Stuxnet: the Never-Ending Story

[Updated 21st January because when going back to check on something I'd said here, I noticed that I'd had a slip of concentration and said something so stupid, I'm not going to tell you what it was. ;-)]

It was to be expected that there'd be a lot of media interest following the New York Times story I previously mentioned here.

And sure enough, I've been able to add several more items to the Stuxnet Information and Resources blog. There is commentary from Heise and from John Leyden in The Register:

My colleague Josep Albors gave me three links from the Spanish press as well as quoting me at length in his own blog (also in Spanish).

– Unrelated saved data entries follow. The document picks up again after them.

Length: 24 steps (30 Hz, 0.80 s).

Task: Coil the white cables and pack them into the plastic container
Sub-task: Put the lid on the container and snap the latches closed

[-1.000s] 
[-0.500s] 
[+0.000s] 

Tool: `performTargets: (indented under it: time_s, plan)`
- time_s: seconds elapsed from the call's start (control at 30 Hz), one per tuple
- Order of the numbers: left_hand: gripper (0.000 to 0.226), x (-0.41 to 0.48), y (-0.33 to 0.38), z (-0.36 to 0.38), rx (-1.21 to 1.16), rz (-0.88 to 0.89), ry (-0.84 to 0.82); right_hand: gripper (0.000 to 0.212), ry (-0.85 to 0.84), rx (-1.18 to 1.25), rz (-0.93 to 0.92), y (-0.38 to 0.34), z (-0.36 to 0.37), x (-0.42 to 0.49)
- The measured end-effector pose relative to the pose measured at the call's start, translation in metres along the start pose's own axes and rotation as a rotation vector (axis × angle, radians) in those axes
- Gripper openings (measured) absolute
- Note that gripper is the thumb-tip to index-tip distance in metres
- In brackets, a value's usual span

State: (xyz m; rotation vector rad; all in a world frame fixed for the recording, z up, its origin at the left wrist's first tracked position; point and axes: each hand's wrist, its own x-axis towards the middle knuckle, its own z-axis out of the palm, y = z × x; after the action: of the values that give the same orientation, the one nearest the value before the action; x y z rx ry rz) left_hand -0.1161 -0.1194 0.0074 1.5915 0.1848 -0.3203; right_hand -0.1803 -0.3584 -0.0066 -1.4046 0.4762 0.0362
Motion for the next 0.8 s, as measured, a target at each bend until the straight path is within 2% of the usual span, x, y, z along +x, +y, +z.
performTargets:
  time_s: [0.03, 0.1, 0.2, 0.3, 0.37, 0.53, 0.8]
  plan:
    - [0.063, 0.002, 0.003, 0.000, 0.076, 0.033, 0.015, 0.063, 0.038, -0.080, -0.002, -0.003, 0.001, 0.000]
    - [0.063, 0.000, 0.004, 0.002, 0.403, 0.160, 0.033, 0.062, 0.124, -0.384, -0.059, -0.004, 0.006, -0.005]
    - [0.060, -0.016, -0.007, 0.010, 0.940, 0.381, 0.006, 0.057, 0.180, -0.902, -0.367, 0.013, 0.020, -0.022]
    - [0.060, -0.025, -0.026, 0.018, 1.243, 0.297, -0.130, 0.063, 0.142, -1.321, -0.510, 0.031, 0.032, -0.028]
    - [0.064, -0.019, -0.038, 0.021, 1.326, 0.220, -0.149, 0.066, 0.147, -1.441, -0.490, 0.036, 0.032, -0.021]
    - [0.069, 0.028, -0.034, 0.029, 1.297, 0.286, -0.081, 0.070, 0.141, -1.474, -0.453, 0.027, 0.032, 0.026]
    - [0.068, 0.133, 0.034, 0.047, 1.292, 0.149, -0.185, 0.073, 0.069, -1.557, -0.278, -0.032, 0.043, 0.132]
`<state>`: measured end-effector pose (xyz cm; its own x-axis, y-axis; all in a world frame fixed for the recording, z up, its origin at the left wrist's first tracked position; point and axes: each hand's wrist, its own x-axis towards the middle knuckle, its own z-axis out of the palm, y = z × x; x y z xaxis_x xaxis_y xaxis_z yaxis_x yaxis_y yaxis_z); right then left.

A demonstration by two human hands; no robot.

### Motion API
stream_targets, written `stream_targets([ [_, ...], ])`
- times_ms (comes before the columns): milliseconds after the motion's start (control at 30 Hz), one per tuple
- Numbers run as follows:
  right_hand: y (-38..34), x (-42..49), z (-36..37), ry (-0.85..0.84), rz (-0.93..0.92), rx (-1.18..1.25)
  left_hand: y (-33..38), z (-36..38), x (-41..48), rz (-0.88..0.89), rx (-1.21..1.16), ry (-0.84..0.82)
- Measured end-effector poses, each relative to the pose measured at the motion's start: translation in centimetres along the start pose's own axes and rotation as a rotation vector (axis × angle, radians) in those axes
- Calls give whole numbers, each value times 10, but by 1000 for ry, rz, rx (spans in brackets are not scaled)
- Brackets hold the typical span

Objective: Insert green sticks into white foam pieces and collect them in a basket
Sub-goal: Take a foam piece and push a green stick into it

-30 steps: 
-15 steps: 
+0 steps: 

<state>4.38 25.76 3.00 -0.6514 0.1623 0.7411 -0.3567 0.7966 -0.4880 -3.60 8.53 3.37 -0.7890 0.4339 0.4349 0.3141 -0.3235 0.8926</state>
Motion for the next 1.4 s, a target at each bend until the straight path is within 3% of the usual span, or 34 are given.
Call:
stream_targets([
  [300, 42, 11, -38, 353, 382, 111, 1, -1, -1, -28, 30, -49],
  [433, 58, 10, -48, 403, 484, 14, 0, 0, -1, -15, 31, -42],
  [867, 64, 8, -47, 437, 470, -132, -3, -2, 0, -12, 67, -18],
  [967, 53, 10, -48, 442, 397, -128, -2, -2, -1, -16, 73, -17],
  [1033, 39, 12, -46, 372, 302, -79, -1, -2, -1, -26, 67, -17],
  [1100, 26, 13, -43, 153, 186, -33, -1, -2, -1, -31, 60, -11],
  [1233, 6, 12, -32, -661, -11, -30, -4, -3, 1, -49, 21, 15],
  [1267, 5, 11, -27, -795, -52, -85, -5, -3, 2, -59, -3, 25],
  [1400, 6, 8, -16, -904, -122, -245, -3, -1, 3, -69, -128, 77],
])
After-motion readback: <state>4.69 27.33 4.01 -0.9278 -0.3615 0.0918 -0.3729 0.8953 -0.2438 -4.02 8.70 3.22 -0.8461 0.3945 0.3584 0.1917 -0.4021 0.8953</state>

He says (excuse the free translation) that:

"Stuxnet is still making news half a year after the first reports to make its existence public knowledge. Now, a comprehensive article in the New York Times attempts to prove the theory that this advanced malicious code was developed by the Governments of Israel and United States in order to delay Iran's planned production of enriched uranium. The articlesuggest that the Israeli nuclear complex at Dimona tested this sophisticated malware against similar centrifuges to those employed in Iran, as a check of Stuxnet's effectiveness."

"According to this information, plans to launch a cyber-attack to impede Iran's nuclear progress have their origin in 2008, when George Bush's administration was still in command of the United States."

But, like John Leyden, Josep is a little more sceptical than some of the media. And I think they're right.

The NYT article strikes me as being well-researched, well-written, and well worth reading, and the involvement of Dimona is more plausible than much of the speculation I've seen, but it's still hard to distinguish hard fact from sheer guesswork, which is why I'm more comfortable with the data we've been able to determine from the code, and that's what ESET researchers have focused on in our own writing on the topic.

The assertion that "Israeli officials grin widely when asked about its effects" and Samore's "sidestepping" of a Stuxnet question are flimsy foundations for assuming the truth of these assertions, though there are other indications that might be more convincing. On the other hand, this "nudge, nudge, wink, wink" hinting at US/Israeli collaboration might actually explain an anomaly I've mentioned before. Stuxnet has the hallmarks of a collaboration between several individuals or groups with specialist expertise, yet it's cover was blown by its promiscuous dissemination through the Autorun-like LNK vulnerability, a vector that automatically raises its chances of being detected heuristically.

That suggests to me:

  • A team where no-one had specific experience in the malware field (maybe that's understandable in a team put together under the auspices of a government or governments).
  • The malware had already been so effective that staying under the radar wasn't a major concern (the LNK version of Stuxnet was not the first version).
  • Someone intended to send a message to Iran and the rest of the world about the capabilities of certain agencies and states. After all, much has been made of the "clues" in the code. However, I haven't seen conclusive proof that it was the US and/or Israel that orchestrated that message, or planted those clues. If either of those nations are really hinting that they did, that doesn't make it so: misdirection is a standard tool for diplomats and politicians, as well as for spooks.